→ **THE TASK**
The required output is the line that contains "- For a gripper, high" through the last line of the data, retyped verbatim and with nothing added.

--- EXERCISE DATA Enclosed Below ---

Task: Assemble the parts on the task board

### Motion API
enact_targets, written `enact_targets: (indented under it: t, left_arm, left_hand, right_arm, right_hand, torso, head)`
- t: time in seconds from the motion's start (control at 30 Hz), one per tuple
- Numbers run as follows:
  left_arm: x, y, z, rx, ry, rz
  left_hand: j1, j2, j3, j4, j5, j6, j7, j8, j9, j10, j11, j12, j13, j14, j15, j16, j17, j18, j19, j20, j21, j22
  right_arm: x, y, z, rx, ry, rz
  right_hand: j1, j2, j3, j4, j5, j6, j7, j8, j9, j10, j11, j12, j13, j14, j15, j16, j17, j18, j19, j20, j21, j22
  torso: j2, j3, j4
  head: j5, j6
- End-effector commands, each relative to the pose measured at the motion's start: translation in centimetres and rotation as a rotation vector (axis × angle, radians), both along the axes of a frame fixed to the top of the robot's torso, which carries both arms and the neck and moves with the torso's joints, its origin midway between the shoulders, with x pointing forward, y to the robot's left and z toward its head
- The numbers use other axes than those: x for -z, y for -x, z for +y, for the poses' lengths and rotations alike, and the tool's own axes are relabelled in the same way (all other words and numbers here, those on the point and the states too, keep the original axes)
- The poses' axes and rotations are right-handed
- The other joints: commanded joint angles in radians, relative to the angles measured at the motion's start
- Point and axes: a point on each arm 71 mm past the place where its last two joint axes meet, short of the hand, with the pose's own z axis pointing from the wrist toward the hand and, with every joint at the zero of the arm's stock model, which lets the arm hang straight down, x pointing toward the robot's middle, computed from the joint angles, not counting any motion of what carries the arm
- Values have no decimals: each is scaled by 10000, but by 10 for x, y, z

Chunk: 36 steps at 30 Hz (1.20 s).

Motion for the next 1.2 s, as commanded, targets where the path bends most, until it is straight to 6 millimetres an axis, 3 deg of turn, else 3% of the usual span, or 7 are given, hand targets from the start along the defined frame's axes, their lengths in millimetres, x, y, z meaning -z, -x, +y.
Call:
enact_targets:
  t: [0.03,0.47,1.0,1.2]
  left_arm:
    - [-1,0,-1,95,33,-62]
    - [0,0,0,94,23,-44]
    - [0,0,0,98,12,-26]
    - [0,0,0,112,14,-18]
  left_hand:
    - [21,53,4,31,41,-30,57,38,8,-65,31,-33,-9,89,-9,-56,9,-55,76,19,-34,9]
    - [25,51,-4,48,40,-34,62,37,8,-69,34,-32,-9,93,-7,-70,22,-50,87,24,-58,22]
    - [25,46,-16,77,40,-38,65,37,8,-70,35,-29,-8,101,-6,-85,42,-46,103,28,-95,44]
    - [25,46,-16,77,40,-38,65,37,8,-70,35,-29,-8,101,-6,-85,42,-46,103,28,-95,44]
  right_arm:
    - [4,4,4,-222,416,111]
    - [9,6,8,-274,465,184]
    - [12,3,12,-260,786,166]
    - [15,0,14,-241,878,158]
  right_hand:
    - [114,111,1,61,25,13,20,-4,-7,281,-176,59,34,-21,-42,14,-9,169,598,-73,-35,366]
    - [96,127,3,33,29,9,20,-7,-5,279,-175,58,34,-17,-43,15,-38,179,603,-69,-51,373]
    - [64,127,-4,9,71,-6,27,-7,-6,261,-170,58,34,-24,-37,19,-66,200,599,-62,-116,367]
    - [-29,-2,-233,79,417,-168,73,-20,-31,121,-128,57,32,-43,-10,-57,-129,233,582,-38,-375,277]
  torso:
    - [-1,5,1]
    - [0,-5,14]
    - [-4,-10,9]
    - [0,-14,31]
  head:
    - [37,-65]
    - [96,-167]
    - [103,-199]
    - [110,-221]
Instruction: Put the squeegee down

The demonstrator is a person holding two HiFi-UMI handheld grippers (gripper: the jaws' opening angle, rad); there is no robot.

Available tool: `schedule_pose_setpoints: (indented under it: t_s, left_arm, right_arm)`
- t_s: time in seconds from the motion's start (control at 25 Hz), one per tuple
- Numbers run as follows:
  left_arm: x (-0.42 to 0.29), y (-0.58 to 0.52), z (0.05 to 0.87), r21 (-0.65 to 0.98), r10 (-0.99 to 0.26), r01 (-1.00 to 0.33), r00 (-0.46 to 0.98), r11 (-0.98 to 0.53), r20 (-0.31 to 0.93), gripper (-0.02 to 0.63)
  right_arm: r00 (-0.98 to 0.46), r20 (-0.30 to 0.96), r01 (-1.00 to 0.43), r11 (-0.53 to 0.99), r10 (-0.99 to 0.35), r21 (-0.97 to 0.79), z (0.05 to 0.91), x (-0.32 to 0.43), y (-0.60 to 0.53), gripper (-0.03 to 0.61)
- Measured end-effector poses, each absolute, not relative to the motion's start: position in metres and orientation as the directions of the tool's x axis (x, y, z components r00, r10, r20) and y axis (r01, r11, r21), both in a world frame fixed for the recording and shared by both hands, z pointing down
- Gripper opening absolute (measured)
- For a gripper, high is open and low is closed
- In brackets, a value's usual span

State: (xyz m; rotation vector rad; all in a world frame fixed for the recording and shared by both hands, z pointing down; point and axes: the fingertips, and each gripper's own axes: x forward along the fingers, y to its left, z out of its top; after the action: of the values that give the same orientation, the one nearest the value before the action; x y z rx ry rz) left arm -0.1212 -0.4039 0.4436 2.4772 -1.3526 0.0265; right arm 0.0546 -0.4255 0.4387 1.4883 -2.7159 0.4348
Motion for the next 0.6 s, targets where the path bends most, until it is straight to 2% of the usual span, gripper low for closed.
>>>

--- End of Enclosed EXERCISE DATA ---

→ **ANSWER SPACE**
- For a gripper, high is open and low is closed
- In brackets, a value's usual span

State: (xyz m; rotation vector rad; all in a world frame fixed for the recording and shared by both hands, z pointing down; point and axes: the fingertips, and each gripper's own axes: x forward along the fingers, y to its left, z out of its top; after the action: of the values that give the same orientation, the one nearest the value before the action; x y z rx ry rz) left arm -0.1212 -0.4039 0.4436 2.4772 -1.3526 0.0265; right arm 0.0546 -0.4255 0.4387 1.4883 -2.7159 0.4348
Motion for the next 0.6 s, targets where the path bends most, until it is straight to 2% of the usual span, gripper low for closed.
>>>

Nothing else is required to complete the output.